§ Problem to work on: Please output, exactly and without pictures, the lines from the opening of the listing below through the line containing "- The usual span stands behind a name", both included.

§ Records for this task:
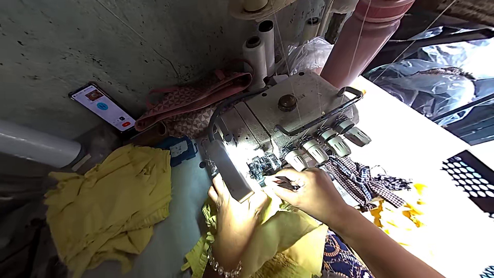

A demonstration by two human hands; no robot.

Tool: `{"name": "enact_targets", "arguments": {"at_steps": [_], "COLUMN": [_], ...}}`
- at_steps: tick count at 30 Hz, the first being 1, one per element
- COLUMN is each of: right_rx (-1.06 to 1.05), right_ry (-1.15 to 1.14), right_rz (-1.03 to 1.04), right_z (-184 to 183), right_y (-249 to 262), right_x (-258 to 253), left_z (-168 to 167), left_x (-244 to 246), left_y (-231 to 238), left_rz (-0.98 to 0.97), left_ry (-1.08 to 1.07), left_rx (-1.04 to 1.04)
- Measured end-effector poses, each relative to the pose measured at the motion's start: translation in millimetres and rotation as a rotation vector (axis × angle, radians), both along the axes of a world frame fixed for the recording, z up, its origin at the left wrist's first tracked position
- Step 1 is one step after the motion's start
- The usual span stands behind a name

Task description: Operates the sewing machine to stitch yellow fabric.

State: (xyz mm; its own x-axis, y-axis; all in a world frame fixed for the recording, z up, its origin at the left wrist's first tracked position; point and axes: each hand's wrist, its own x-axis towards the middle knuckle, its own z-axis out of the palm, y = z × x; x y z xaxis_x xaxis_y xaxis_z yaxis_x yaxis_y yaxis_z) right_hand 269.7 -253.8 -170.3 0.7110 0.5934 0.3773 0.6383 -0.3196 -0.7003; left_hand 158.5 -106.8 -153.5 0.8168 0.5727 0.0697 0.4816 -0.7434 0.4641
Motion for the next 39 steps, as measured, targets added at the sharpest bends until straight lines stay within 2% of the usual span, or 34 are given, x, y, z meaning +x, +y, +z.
{"name": "enact_targets", "arguments": {"at_steps": [25, 29, 39], "right_rx": [-0.015, -0.023, -0.015], "right_ry": [-0.088, -0.060, -0.051], "right_rz": [-0.045, -0.035, -0.054], "right_z": [1.3, 1.4, -0.3], "right_y": [3.8, 3.2, 4.6], "right_x": [-1.3, -0.3, 0.0], "left_z": [3.7, 4.3, 0.9], "left_x": [1.3, -0.3, -0.2], "left_y": [1.2, 2.2, 4.7], "left_rz": [-0.003, 0.026, 0.013], "left_ry": [0.035, 0.056, -0.038], "left_rx": [0.015, -0.036, 0.011]}}
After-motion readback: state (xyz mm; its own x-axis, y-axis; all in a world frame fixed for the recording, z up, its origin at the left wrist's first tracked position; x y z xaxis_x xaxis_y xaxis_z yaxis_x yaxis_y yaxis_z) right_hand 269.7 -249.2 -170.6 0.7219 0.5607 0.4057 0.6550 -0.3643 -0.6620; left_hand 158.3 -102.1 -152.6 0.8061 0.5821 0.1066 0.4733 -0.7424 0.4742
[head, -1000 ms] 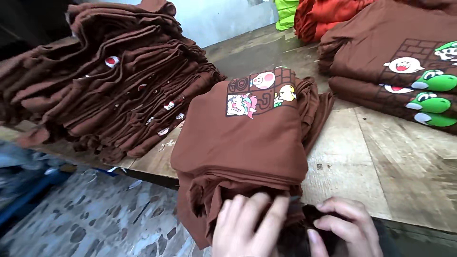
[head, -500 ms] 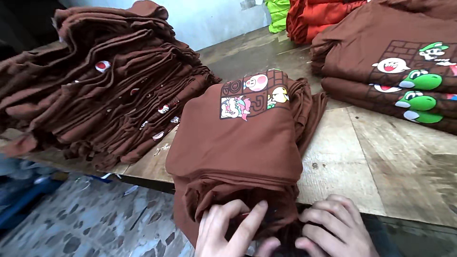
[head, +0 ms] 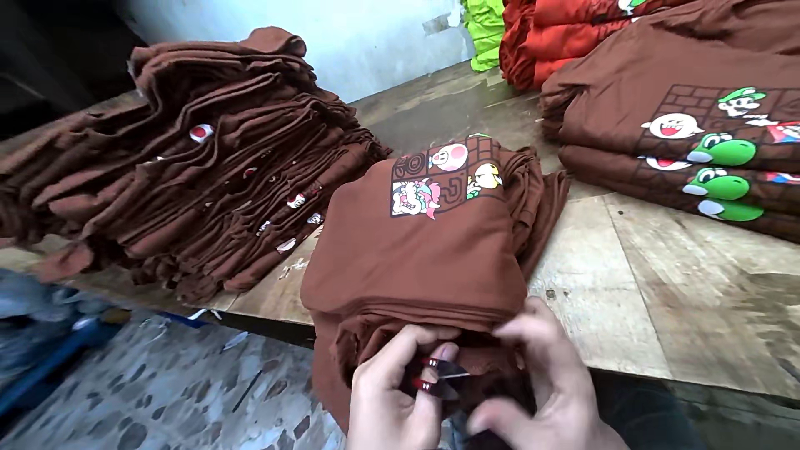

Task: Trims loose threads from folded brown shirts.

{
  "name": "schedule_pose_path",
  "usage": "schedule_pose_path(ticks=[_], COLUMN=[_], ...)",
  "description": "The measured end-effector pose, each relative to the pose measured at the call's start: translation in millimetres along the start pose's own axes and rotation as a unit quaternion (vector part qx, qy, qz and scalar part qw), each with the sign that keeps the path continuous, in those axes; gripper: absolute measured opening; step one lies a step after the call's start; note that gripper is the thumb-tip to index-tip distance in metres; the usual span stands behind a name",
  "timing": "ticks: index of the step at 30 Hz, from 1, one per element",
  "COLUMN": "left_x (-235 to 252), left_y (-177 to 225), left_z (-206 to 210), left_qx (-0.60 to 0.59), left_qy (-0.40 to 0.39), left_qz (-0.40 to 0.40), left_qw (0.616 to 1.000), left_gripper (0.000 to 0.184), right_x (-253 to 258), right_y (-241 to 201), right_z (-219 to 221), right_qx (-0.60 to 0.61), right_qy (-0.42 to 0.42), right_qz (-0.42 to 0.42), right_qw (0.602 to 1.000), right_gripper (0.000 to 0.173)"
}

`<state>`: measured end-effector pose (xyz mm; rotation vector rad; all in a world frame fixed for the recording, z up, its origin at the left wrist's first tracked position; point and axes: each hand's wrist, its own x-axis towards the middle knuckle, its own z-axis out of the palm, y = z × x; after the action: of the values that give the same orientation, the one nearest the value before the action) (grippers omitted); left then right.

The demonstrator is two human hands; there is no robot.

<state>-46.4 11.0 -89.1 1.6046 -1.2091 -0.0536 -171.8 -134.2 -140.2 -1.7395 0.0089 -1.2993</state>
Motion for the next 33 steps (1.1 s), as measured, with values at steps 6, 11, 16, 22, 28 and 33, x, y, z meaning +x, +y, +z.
schedule_pose_path(ticks=[6, 11, 16, 22, 28, 33], left_x=[2.5, 3.5, -20.4, -43.7, -33.1, -37.3], left_y=[1.4, 4.5, 16.4, 13.9, 9.3, 11.5], left_z=[3.0, 0.7, -18.8, -4.7, -7.6, -7.6], left_qx=[-0.061, -0.075, 0.066, 0.359, 0.281, 0.286], left_qy=[0.009, -0.006, -0.035, 0.062, 0.079, 0.069], left_qz=[-0.024, -0.043, 0.036, 0.210, 0.160, 0.192], left_qw=[0.998, 0.996, 0.997, 0.907, 0.943, 0.936], left_gripper=[0.014, 0.013, 0.043, 0.030, 0.029, 0.025], right_x=[-17.7, -14.3, -20.7, -36.5, -31.5, -34.7], right_y=[-11.6, -12.1, -19.8, -31.0, -15.3, -15.0], right_z=[-24.3, 9.0, -13.4, -21.8, -9.6, -19.6], right_qx=[-0.234, -0.355, -0.333, -0.304, -0.267, -0.190], right_qy=[0.064, 0.071, 0.077, 0.061, 0.063, 0.027], right_qz=[-0.097, -0.132, -0.189, -0.169, -0.082, -0.120], right_qw=[0.965, 0.923, 0.920, 0.936, 0.958, 0.974], right_gripper=[0.018, 0.036, 0.013, 0.010, 0.028, 0.013])
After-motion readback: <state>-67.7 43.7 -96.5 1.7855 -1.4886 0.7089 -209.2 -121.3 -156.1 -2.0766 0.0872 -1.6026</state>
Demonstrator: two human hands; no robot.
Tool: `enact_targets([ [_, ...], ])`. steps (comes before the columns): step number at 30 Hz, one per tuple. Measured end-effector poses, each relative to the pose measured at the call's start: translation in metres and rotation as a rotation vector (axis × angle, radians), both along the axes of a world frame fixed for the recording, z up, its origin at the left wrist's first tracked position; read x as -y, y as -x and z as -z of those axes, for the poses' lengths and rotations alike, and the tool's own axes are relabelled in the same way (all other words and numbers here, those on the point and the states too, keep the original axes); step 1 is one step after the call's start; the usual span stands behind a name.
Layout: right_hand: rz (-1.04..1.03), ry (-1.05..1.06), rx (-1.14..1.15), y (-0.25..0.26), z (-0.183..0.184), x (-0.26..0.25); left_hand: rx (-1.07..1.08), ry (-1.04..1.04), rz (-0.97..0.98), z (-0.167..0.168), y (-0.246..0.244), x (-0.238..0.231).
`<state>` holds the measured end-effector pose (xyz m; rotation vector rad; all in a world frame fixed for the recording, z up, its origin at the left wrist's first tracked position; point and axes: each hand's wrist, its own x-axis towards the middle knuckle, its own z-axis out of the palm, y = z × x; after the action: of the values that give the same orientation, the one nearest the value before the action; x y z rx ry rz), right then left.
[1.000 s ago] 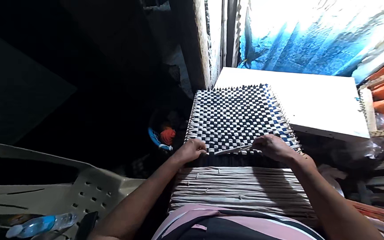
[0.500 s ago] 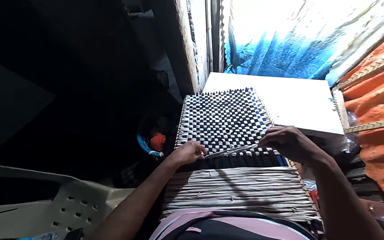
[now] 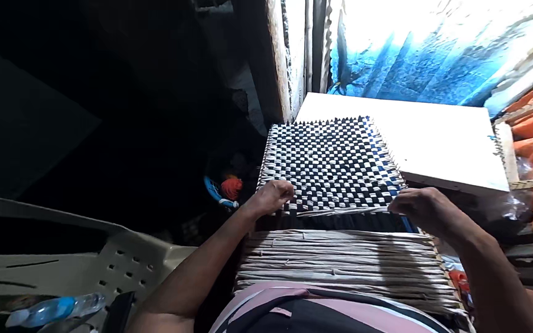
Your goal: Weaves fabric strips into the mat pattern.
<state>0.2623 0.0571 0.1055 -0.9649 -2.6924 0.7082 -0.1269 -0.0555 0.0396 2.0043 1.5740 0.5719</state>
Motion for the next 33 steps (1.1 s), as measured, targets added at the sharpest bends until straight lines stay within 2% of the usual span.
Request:
enact_targets([
  [3, 0.065, -0.012, 0.023, 0.001, 0.022, -0.015, 0.014, 0.103, -0.057, -0.009, 0.015, 0.014],
  [6, 0.143, -0.006, 0.045, 0.005, 0.034, -0.015, -0.019, 0.169, -0.053, 0.001, 0.013, 0.036],
  [10, 0.189, -0.022, 0.044, 0.011, 0.047, -0.011, -0.078, 0.024, -0.156, 0.025, -0.003, 0.061],
  [13, 0.018, 0.163, 0.028, 0.015, 0.040, 0.001, -0.076, -0.018, -0.202, 0.029, -0.009, 0.061],
  [17, -0.403, 0.628, -0.017, 0.007, 0.004, 0.021, -0.099, 0.055, -0.182, 0.024, -0.007, 0.048],
  [19, -0.552, 0.716, -0.006, -0.001, -0.009, 0.029, -0.106, 0.092, -0.148, 0.021, -0.005, 0.042],
  [21, -0.584, 0.717, 0.049, -0.007, -0.016, 0.035, -0.106, 0.114, -0.084, 0.018, -0.003, 0.037],
  [24, -0.410, 0.538, 0.129, -0.014, -0.018, 0.031, -0.173, 0.062, -0.016, 0.021, -0.005, 0.034],
  [27, -0.032, 0.204, 0.133, -0.014, -0.007, 0.006, -0.348, -0.115, -0.106, 0.036, -0.015, 0.032],
  [29, 0.163, 0.063, 0.098, -0.008, 0.010, -0.019, -0.403, -0.152, -0.169, 0.037, -0.017, 0.029],
  [33, 0.280, -0.062, 0.075, 0.003, 0.035, -0.042, -0.080, -0.118, -0.154, 0.013, -0.001, 0.025],
])
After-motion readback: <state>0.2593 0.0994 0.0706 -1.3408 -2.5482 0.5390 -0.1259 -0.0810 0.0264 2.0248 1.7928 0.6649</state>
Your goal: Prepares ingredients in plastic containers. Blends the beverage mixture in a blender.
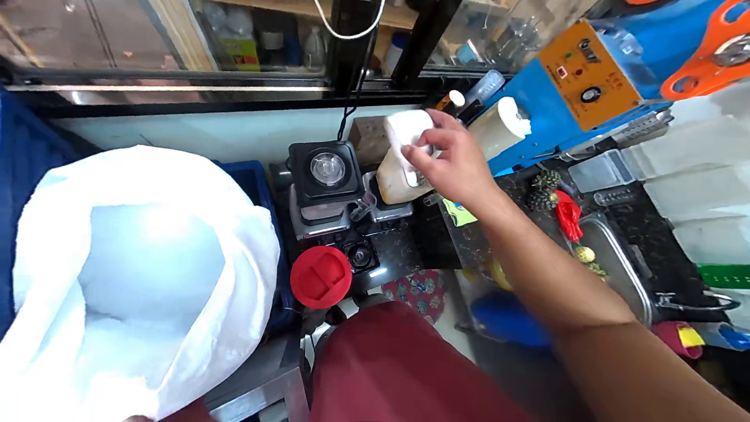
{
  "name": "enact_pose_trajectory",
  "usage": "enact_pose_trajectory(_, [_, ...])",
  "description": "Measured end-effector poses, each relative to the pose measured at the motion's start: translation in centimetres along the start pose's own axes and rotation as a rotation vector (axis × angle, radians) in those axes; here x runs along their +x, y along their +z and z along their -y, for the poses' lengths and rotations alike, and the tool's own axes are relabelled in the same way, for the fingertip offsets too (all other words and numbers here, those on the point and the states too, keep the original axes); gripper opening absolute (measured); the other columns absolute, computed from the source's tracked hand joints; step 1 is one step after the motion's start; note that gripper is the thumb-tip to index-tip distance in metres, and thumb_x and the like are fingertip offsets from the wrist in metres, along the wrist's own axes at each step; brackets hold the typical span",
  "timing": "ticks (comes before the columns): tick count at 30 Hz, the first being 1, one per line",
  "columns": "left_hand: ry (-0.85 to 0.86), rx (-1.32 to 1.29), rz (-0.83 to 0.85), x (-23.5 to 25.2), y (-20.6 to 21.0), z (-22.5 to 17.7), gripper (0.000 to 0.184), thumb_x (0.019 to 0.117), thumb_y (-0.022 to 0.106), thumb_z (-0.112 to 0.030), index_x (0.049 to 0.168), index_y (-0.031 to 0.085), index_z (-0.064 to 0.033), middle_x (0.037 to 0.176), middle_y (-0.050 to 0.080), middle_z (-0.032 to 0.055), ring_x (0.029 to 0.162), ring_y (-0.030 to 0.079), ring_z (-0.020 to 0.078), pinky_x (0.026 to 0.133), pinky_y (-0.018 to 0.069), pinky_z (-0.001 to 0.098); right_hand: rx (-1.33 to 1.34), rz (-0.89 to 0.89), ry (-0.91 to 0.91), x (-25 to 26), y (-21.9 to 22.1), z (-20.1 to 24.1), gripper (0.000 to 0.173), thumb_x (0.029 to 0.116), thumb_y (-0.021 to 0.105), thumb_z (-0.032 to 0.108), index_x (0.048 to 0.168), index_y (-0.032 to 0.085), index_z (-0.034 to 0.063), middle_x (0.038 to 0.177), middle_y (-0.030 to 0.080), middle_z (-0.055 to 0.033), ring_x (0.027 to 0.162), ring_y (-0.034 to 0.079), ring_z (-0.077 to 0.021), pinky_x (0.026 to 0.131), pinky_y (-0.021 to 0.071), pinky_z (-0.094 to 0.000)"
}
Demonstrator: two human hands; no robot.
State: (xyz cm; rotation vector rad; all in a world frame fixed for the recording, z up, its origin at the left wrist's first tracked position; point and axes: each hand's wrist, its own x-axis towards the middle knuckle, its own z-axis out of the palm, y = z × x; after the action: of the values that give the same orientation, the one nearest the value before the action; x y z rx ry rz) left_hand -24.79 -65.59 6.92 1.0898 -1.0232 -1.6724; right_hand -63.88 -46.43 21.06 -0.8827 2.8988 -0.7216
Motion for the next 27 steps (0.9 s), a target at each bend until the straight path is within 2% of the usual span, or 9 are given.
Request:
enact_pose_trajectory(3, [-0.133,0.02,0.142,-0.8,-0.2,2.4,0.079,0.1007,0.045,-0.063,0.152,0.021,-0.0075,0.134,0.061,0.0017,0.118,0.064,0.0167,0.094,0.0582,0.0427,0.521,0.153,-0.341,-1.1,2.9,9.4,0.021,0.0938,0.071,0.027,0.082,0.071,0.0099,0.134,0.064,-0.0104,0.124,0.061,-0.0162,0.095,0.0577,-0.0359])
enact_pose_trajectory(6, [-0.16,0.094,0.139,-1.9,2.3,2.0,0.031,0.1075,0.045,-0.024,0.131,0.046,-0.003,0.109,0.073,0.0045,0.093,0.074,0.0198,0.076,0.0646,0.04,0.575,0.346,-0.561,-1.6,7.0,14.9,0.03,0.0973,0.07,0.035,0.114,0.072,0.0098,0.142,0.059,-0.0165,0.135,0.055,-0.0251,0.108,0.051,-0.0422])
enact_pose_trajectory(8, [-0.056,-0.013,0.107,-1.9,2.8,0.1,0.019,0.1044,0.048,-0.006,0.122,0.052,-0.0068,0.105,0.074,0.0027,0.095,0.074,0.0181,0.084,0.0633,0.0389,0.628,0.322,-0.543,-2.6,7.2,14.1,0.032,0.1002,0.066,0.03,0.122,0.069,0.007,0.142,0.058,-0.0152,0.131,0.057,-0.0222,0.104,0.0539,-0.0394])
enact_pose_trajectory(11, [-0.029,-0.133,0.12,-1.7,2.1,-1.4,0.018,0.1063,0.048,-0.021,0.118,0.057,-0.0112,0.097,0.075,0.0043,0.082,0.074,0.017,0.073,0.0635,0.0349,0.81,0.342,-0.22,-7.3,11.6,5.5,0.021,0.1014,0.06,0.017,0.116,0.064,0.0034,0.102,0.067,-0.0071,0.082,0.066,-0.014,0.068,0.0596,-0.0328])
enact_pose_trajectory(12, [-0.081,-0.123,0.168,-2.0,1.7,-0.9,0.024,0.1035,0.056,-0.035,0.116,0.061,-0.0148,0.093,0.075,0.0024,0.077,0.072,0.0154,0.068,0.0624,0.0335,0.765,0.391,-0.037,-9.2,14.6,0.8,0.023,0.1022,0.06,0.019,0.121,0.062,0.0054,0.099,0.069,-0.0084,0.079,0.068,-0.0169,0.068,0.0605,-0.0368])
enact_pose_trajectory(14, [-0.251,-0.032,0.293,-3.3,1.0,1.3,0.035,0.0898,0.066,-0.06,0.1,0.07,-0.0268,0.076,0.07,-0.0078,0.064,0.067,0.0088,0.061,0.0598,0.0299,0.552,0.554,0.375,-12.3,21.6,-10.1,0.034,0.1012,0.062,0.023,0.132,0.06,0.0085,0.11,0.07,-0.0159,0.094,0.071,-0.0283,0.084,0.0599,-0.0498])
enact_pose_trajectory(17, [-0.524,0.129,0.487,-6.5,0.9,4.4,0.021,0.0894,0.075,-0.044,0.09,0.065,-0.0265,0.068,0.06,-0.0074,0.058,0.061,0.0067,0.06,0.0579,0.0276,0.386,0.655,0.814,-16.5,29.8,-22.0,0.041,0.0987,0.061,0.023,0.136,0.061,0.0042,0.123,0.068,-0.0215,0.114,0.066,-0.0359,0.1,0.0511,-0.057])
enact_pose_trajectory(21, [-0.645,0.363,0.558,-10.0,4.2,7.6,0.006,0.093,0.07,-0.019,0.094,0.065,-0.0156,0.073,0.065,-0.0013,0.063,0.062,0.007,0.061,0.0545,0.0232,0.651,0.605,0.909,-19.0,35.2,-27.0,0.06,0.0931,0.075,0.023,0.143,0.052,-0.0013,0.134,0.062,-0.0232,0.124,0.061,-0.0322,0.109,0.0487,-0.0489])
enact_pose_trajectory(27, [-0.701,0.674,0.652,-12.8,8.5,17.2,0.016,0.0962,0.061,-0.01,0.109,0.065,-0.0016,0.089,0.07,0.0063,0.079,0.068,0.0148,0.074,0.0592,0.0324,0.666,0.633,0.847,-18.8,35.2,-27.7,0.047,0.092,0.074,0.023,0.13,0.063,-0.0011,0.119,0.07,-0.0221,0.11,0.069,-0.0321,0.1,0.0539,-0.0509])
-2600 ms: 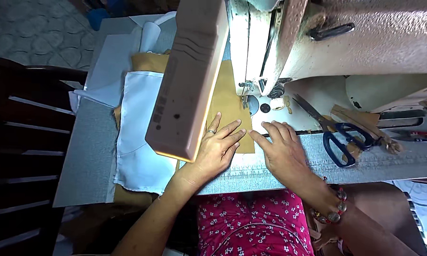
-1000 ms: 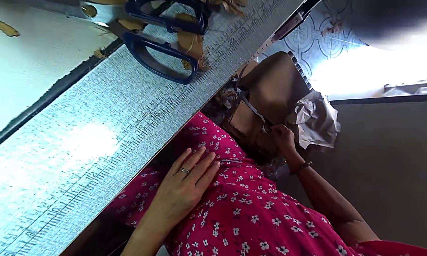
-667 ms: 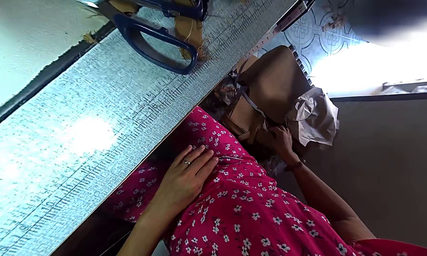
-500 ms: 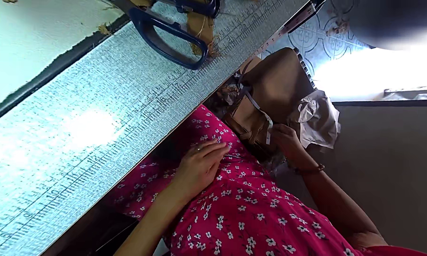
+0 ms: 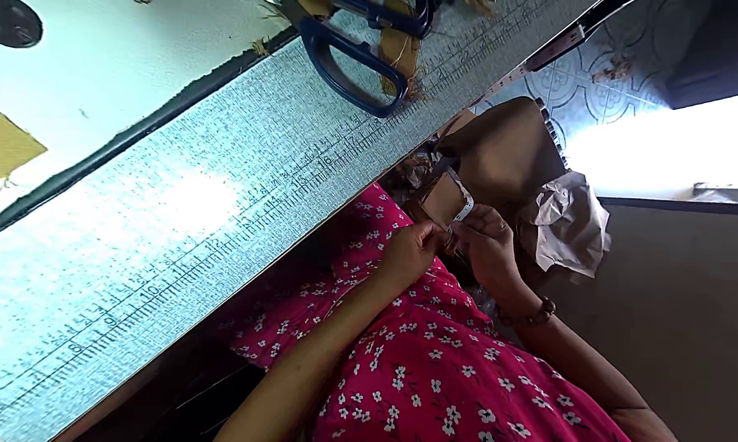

§ The completed task:
A demonstration by two human hands; no robot.

Tool: `{"name": "enact_targets", "arguments": {"at_steps": [_], "COLUMN": [_], ...}}`
- at_steps: tick count at 30 Hz, the first being 1, one per element
- COLUMN is each of: right_rx (-1.06 to 1.05), right_ry (-1.15 to 1.14), right_rz (-1.03 to 1.04), right_z (-184 to 183), right_y (-249 to 262), right_x (-258 to 253), left_z (-168 to 167), left_x (-244 to 246), left_y (-231 to 238), left_rz (-0.98 to 0.97), left_ry (-1.08 to 1.07), left_rx (-1.04 to 1.04)
- Measured end-effector poses, each relative to the pose measured at the motion's start: translation in millimetres and rotation as a rotation vector (axis × angle, radians), both along the axes of a world frame fixed for the recording, z up, its origin at the left wrist's first tracked position
- Step 1 is one step after the motion's start
- The usual span stands behind a name

This exercise has been worked through to completion.